When DNS-based routing rules are configured, Border0 handles both DNS resolution and routing updates automatically.

  1. Client-side resolution:
    The VPN client sends its DNS query to the local Border0 stub resolver (100.124.100.100).

  2. Forwarding to connector:
    The stub resolver recognizes that the domain matches a configured DNS pattern and forwards the query to the associated connector.

  3. Connector resolution and route setup:
    The connector resolves the domain using its own DNS configuration.
    Once the domain’s IP addresses are known, the connector automatically updates its local routing configuration to accept and forward traffic from the client to those resolved IPs.

  4. Client route insertion:
    The resolved IPs are returned to the client along with the DNS response.
    The client automatically inserts temporary routes for those IPs so that any traffic to the resolved domain is sent through the correct connector.

  5. Route cleanup:
    When those routes are no longer used or the session ends, Border0 automatically removes this dynamic configuration from both the client and the connector.
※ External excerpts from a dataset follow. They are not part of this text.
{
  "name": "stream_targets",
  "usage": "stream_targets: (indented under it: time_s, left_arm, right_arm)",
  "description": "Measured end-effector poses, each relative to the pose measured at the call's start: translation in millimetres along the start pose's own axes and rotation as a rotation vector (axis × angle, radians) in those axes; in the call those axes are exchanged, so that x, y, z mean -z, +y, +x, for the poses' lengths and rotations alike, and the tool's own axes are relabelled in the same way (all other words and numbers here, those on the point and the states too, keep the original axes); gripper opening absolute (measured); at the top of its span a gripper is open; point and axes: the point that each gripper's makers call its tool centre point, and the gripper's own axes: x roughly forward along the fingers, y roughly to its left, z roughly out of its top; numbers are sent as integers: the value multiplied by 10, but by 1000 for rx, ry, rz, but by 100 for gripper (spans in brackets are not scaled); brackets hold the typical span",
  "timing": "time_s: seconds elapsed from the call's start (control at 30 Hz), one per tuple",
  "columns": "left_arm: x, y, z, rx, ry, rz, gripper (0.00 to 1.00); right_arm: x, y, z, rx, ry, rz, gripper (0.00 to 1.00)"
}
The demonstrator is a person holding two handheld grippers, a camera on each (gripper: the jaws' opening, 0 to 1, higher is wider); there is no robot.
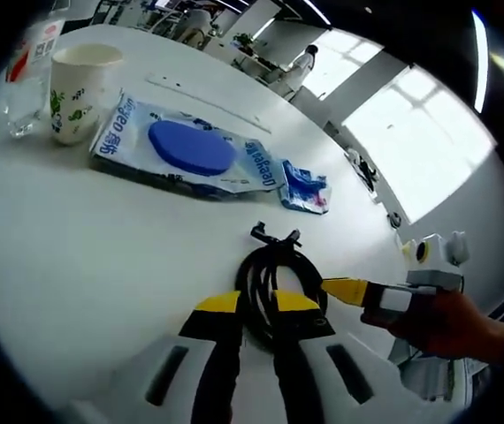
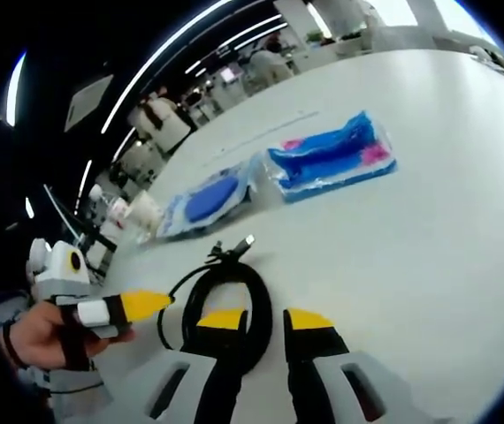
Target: Arrange the tabletop items into an orderly group along one side of the table until the central work area is clear of visible clutter.
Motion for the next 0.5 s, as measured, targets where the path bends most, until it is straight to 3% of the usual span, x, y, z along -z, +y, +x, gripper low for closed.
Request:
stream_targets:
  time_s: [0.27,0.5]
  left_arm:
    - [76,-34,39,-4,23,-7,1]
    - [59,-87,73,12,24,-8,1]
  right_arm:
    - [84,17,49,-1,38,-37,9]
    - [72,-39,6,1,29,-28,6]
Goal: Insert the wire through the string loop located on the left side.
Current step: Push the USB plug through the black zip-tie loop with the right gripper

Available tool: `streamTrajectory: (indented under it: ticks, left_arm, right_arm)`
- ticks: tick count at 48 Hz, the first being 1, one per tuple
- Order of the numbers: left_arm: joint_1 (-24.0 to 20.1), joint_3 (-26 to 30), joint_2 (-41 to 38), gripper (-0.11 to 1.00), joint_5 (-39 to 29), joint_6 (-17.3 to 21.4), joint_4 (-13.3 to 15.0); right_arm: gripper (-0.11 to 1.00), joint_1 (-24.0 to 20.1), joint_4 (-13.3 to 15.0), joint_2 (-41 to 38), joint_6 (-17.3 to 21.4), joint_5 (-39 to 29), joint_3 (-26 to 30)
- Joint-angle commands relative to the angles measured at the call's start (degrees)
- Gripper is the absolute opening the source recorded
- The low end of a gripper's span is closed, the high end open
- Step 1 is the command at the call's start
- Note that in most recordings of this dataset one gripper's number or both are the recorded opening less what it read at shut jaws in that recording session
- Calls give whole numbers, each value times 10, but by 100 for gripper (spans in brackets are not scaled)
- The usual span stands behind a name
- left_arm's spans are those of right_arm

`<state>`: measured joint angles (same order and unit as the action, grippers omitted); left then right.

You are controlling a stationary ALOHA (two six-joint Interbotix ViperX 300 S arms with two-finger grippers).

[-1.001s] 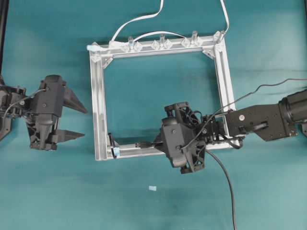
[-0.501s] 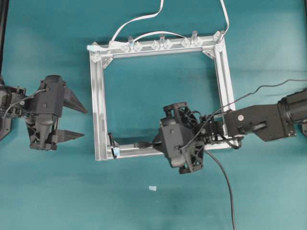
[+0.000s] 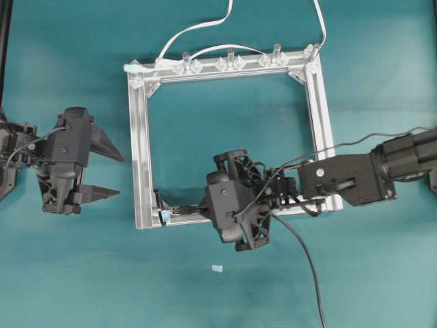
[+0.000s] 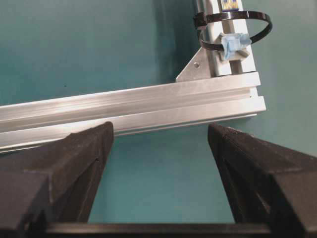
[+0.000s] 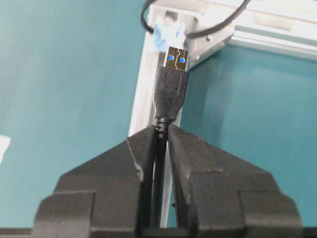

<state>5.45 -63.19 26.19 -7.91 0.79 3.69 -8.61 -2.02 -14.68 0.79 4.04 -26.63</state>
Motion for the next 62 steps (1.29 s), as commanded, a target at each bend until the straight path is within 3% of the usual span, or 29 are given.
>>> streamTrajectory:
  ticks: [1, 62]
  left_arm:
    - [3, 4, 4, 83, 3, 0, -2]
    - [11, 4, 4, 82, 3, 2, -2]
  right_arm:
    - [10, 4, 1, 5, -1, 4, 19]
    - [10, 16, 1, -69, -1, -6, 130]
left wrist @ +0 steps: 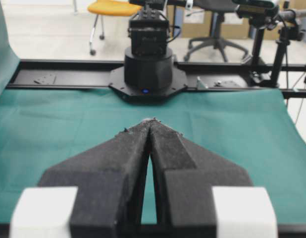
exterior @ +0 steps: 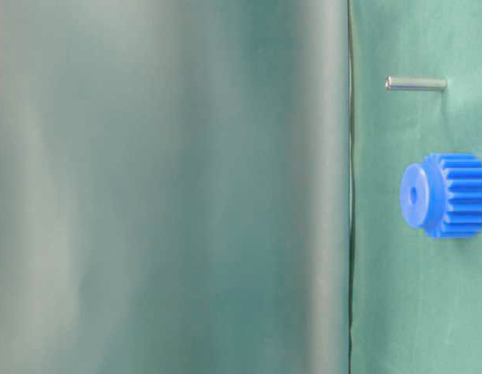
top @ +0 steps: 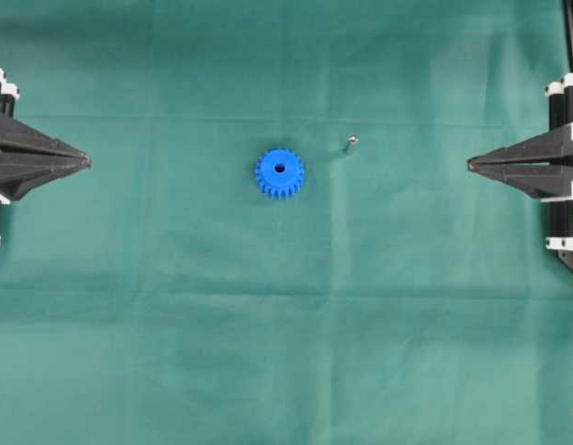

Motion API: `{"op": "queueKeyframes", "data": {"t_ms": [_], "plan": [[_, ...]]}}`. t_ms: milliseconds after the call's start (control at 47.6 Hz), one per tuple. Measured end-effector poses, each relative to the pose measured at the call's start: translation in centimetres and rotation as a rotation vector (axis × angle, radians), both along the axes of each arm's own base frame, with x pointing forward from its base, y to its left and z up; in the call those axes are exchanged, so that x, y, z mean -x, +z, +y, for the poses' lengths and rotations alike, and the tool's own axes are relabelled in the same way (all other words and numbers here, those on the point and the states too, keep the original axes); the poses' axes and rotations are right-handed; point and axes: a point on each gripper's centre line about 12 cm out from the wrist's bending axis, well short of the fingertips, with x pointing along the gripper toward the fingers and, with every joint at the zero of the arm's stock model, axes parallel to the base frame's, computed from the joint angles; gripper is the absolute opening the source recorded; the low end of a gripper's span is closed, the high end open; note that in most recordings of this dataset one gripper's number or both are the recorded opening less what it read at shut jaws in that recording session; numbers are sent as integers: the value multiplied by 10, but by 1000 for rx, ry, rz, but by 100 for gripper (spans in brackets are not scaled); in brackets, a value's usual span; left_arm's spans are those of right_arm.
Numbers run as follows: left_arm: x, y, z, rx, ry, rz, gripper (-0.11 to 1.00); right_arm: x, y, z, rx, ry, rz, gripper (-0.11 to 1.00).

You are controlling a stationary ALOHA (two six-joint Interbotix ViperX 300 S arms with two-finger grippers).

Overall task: Insert the shaft placed at a random location into the center hole of the small gear at another random location.
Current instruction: 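Move the right gripper left toward the small silver shaft, opening it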

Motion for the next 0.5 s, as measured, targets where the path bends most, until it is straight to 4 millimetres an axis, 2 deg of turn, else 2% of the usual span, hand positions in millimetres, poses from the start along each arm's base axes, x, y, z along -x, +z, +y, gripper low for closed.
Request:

This automatic process means you don’t need to manage routes manually, Border0 dynamically adds and removes them in real time based on DNS lookups, ensuring traffic for matching domains is always routed correctly.

DNS based routing


How It Works Under the Hood

When DNS Management is enabled:

  1. Border0 reconfigures the client’s DNS resolver to use 100.124.100.100.
  2. This stub resolver runs locally inside the VPN client.
  3. It forwards queries to the configured upstream DNS servers (global or split).
  4. The client OS sees this as its primary nameserver.

Example on macOS

$ scutil --dns

resolver #1
  search domain[0] : internal.example.org
  nameserver[0] : 100.124.100.100
  port     : 53
  flags    : Supplemental, Request A records
  reach    : 0x00000002 (Reachable)
  order    : 102600

Example Diagnostic Output

$ border0 node debug dns
+----------------------+--------------------------------------------+
|        SETTING       |                    VALUE                   |
+----------------------+--------------------------------------------+
| Configured Resolvers | upstream: 8.8.8.8:53                       |
|                      | upstream: 8.8.4.4:53                       |
|                      | upstream: [2001:4860:4860::8888]:53        |
|                      | upstream: [2001:4860:4860::8844]:53        |
|                      | upstream: corp.internal=10.10.10.10:53     |
|                      | upstream: corp.internal=11.11.11.11:53     |
|                      | upstream: internal.corp.com=10.10.10.10:53 |
|                      | upstream: internal.corp.com=11.11.11.11:53 |
+----------------------+--------------------------------------------+
| Original DNS Servers | 206.214.246.194:53                         |
|                      | 206.214.246.193:53                         |
+----------------------+--------------------------------------------+

Troubleshooting

Check which DNS server is configured on macOS. When Border0 DNS management is enabled, this should show 100.124.100.100

scutil --dns

For windows use:

# PowerShell
Get-DnsClientServerAddress

# Or Command Prompt
ipconfig /all

Verify stub resolver behavior

dig +short @100.124.100.100 debug.border0.com

or, Inspect client DNS configuration

border0 node debug dns

Confirm internal domain resolution

dig internal.corp.com @100.124.100.100

Common Issues

Internal domains not resolving → check your Split DNS entries and internal DNS reachability.

Traffic not routing via expected connector → ensure your DNS Patterns match and DNS Management is enabled.

Clients not using stub resolver → confirm that 100.124.100.100 appears as the nameserver on the device.